Hywel Mallett hywel at hmallett.co.uk
Tue Dec 15 16:02:03 PST 2009


On 8 Dec 2009, at 22:47, Andrew Reilly wrote:

> Hi there,
> 
> I thought that I'd try a gjournal'd UFS on one of my spare
> drives (so: dedicated to the task, formatted from clean, per the
> instructions in the gjournal man page.)  The filesystem itself
> seems to be working swimmingly, although it isn't heavily used.

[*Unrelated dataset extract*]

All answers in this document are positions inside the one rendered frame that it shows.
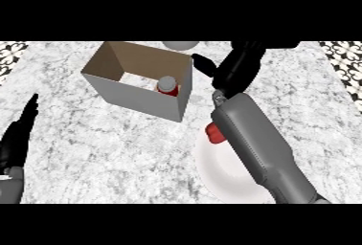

> In the time that I've had it running, though, I've had two power
> outages that have resulted in unexpected shutdowns, and I was
> surprised to find that the boot process did nothing unexpected:
> file system not marked clean: fsck before you can mount.  So
> both times I fsck'd the drive, and as near as I can tell this
> took exactly as long as fsck on a regular UFS system of similar
> size.  Isn't the journalling operation supposed to confer a
> shortcut benefit here?  I know that the man page doesn't mention
> recovery by journal play-back, but I thought that it didn't need
> to: that's the whole point.  Is there a step that I'm missing?
> Perhaps a gjournal-aware version of fsck that I should run
> instead of regular fsck, that will quickly mark the file system
> clean?
> 
> (Running -current as of last weekend, if that matters.)
> 
I assume you've run tunefs -J enable on the filesystems on the journalled provider? Or used newfs with -J if it's a new filesystem?
If I remember correctly it's this flag that fsck checks to see whether fsck is needed or not.
You can check whether the flag is set or not by running dumpfs on the filesystem. Under "flags" it'll say gjournal if the flag is set.